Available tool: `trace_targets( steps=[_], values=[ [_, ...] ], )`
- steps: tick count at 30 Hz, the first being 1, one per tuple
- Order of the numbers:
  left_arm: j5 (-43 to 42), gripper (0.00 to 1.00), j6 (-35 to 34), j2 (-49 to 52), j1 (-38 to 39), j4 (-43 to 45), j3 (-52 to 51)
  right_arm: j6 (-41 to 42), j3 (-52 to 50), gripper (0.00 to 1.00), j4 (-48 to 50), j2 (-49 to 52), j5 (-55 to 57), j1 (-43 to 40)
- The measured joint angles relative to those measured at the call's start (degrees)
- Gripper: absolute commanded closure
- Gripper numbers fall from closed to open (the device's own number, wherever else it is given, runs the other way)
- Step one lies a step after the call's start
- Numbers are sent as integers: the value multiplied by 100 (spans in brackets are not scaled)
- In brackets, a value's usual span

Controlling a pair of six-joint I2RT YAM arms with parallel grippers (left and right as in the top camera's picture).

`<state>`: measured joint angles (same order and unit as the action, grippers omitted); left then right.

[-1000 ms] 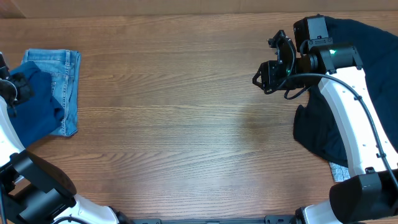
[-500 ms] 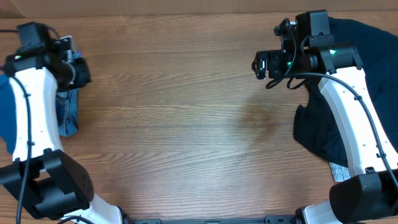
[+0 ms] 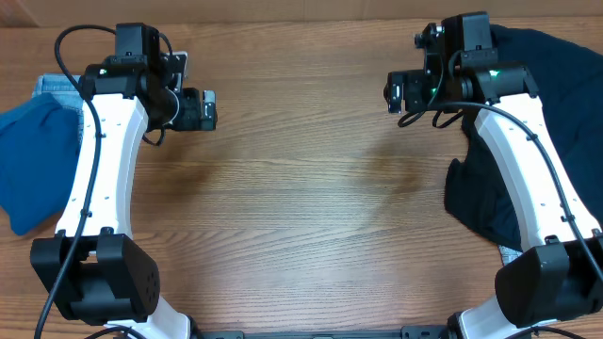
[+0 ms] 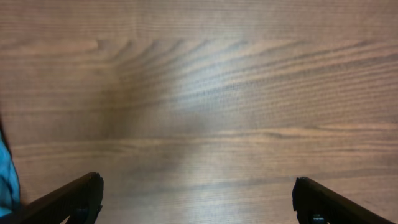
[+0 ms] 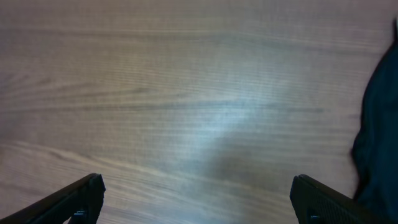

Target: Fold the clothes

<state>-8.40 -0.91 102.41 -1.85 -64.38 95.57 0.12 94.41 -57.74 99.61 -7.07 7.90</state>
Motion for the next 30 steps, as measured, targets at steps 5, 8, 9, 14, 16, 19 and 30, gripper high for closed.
trace_targets(
  steps=[5, 8, 9, 14, 16, 19, 30],
  values=[
    [4, 0, -68, -216, 7, -302, 0, 225, 0, 0, -442, -17, -2, 2],
    [4, 0, -66, -868, 76, -361, -2, 356, -46, 0, -575, -225, -2, 2],
    [9, 0, -63, -1123, 105, -365, -7, 385, -85, 0, -588, -350, -2, 0],
    [175, 0, -63, -3003, 151, -192, -531, 485, -590, 0, -511, -1679, 162, 0],
    [184, 0, -66, -3517, 151, 13, -909, 503, -986, 0, -221, -2232, 210, 2],
    [216, 0, -98, -4529, 151, 114, -1853, 527, -1821, 0, -42, -3571, 260, 0],
    [260, 0, -1093, -6277, 151, 1375, -4798, 568, -3261, 0, -828, -5860, 264, 2]
  ],
)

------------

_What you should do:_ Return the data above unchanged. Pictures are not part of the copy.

_Completed exercise:_
Available tool: `trace_targets( steps=[_], values=[ [_, ...] ], )`
- steps: tick count at 30 Hz, the first being 1, one per tuple
- Order of the numbers:
  left_arm: j5 (-43 to 42), gripper (0.00 to 1.00), j6 (-35 to 34), j2 (-49 to 52), j1 (-38 to 39), j4 (-43 to 45), j3 (-52 to 51)
  right_arm: j6 (-41 to 42), j3 (-52 to 50), gripper (0.00 to 1.00), j4 (-48 to 50), j2 (-49 to 52), j5 (-55 to 57), j1 (-43 to 40)
- The measured joint angles relative to those measured at the call's start (degrees)
- Gripper: absolute commanded closure
- Gripper numbers fall from closed to open (the device's own number, wherever else it is given, runs the other way)
- Step one lies a step after the call's start
- Numbers are sent as integers: the value multiplied by 100 (spans in brackets are not scaled)
- In brackets, a value's usual span

Controlling a pair of six-joint I2RT YAM arms with parallel grippers (left and right as in the top camera's picture).

`<state>`: measured joint angles (same order and unit as the action, grippers omitted); left then right.

[-1000 ms] 
[-500 ms] 
[+0 ms] 
[+0 ms] 
[+0 ms] 

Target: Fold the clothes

<state>-8.40 -0.91 102.41 -1.85 -64.38 95.57 0.12 94.41 -57.74 99.61 -7.07 7.90</state>
Motion for the next 30 steps, as measured, targets at steps 5, 8, 9, 14, 16, 19 and 30, gripper high for closed.
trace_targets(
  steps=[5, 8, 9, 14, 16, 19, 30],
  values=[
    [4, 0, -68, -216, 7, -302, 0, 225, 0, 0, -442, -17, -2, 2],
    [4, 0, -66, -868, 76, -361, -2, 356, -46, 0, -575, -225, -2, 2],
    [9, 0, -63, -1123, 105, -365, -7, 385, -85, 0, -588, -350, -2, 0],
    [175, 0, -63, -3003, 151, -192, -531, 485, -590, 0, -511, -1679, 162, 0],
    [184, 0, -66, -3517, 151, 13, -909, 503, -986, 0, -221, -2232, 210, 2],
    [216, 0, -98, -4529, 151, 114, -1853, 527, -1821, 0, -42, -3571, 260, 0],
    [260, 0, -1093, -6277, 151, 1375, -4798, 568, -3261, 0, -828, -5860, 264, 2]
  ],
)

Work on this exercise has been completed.